Offiziell lässt sich Apple nicht in die Karten schauen. Inoffiziell geht es wohl um zwei Dinge: Erstens könnte die EU Apple irgendwann zwingen, iPhone Mirroring auch unter Windows verfügbar zu machen. Zweitens könnte die Integration sogar Tür und Tor öffnen für Android Mirroring auf dem Mac - aus Sicht Cupertinos ein Horror-Szenario.
Denn sobald macOS durch diese neue Funktion enger mit dem iPhone verknüpft wird, besteht die Gefahr, dass die EU auch macOS als “Gatekeeper-Plattform” im Sinne des Digital Markets Act (DMA) einstuft - mit weitreichenden Folgen. Schon jetzt muss Apple in Europa alternative App Stores auf dem iPhone zulassen, und man dürfte alles daransetzen, macOS aus dieser Schusslinie rauszuhalten.
Zur Erinnerung: Mit iPhone Mirroring lassen sich iPhone-Bildschirm, Apps, Benachrichtigungen und sogar die Bedienung direkt auf den Mac streamen - drahtlos, in Echtzeit, und vollständig interaktiv.
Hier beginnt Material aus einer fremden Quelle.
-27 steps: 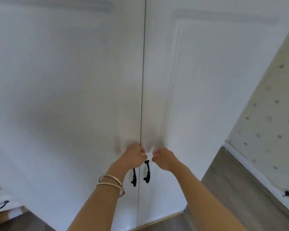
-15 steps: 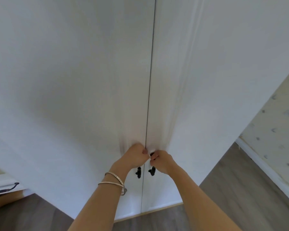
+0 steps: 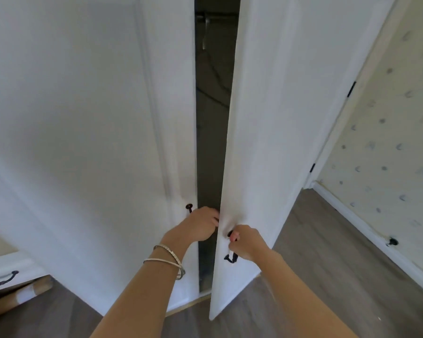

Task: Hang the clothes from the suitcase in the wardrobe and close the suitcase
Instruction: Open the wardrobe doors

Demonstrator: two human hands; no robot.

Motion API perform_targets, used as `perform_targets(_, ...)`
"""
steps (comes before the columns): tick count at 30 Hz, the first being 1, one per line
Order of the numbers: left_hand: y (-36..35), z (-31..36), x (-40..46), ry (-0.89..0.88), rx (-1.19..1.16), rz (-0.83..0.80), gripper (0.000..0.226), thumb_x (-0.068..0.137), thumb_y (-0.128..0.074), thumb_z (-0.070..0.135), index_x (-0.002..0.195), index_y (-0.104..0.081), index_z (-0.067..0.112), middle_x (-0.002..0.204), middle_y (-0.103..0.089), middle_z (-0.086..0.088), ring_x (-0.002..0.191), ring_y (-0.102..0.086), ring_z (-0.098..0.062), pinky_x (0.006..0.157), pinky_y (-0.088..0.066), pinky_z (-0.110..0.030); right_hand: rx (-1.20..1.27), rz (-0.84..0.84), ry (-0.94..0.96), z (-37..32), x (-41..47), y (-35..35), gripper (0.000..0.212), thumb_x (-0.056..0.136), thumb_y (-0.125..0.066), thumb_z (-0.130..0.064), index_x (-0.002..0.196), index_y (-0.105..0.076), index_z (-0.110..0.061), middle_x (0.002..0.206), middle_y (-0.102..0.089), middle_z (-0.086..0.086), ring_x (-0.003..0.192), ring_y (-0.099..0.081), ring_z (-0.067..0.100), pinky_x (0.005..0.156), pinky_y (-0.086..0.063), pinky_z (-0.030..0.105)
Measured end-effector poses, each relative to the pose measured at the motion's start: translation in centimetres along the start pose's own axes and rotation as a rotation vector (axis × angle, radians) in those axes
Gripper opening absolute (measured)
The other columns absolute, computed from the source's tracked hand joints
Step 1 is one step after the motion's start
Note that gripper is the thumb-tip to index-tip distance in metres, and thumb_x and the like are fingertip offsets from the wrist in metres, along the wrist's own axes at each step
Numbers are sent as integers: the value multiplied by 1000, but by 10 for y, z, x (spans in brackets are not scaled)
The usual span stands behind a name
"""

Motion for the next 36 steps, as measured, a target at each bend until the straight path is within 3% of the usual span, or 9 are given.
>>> perform_targets(4,-22,32,-22,-49,-31,-33,37,89,-39,-6,119,-59,1,124,-61,-14,115,-56,-28,97,-45,-30,-27,28,-52,35,-44,5,25,88,-45,-10,110,-56,-10,98,-61,9,78,-55,21,63,-44,21)
perform_targets(8,-39,72,-36,-141,-8,-31,30,89,-41,1,109,-64,0,114,-65,-17,107,-60,-32,95,-48,-37,47,65,-106,66,-83,7,27,84,-48,-12,111,-45,-14,104,-57,3,82,-53,19,77,-45,28)
perform_targets(12,-68,105,-40,-192,148,-113,17,83,-40,0,75,-56,3,92,-62,-19,83,-55,-27,72,-43,-32,170,131,-188,86,-112,11,34,81,-56,-22,107,-35,-18,94,-55,-2,74,-59,16,79,-51,34)
perform_targets(16,-95,135,-46,-214,218,-133,27,87,-42,6,107,-59,-2,114,-62,-23,107,-58,-37,88,-47,-39,205,324,-256,96,-136,34,55,82,-57,-44,126,-40,-15,120,-56,4,101,-58,24,76,-42,31)
perform_targets(20,-121,169,-56,-259,312,-134,33,92,-40,13,117,-54,-5,123,-57,-25,113,-54,-38,91,-44,-37,187,475,-342,108,-159,69,18,87,-42,-23,101,-52,-17,112,-61,9,97,-60,29,75,-45,33)
perform_targets(24,-150,197,-53,-305,310,-163,36,93,-37,13,121,-53,-2,130,-53,-24,118,-52,-36,95,-42,-34,156,499,-386,141,-176,86,16,86,-39,-17,97,-51,-19,114,-60,11,91,-57,29,79,-48,35)
perform_targets(28,-170,229,-51,-384,307,-238,53,93,-36,9,145,-27,3,156,-13,-16,142,-26,-29,114,-23,-30,172,530,-426,182,-185,108,31,92,-43,-28,119,-52,-15,118,-59,10,106,-59,30,83,-49,36)
perform_targets(32,-181,267,-38,-447,257,-226,48,89,-42,4,137,-43,5,146,-39,-14,133,-40,-26,106,-31,-26,200,541,-455,223,-184,135,30,94,-44,-28,120,-52,-15,118,-59,8,105,-59,29,78,-46,32)
perform_targets(36,-191,294,-20,-486,262,-185,48,89,-43,6,138,-42,11,144,-42,-11,133,-40,-25,107,-31,-26,200,531,-474,255,-178,157,30,95,-44,-28,120,-50,-14,118,-58,9,106,-58,29,74,-42,29)
Point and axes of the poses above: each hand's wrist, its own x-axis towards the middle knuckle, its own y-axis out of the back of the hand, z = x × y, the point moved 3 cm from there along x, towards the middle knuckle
Ein mächtiges Feature, das zeigt, wie eng Apple seine Geräteplattformen verzahnt. In der EU ist das aber genau das Problem.
Wer in der EU lebt, wird also erstmal außen vor bleiben. Und wenn Apple sich nicht bewegen will, bleibt abzuwarten, ob die EU irgendwann per Gesetz nachhilft.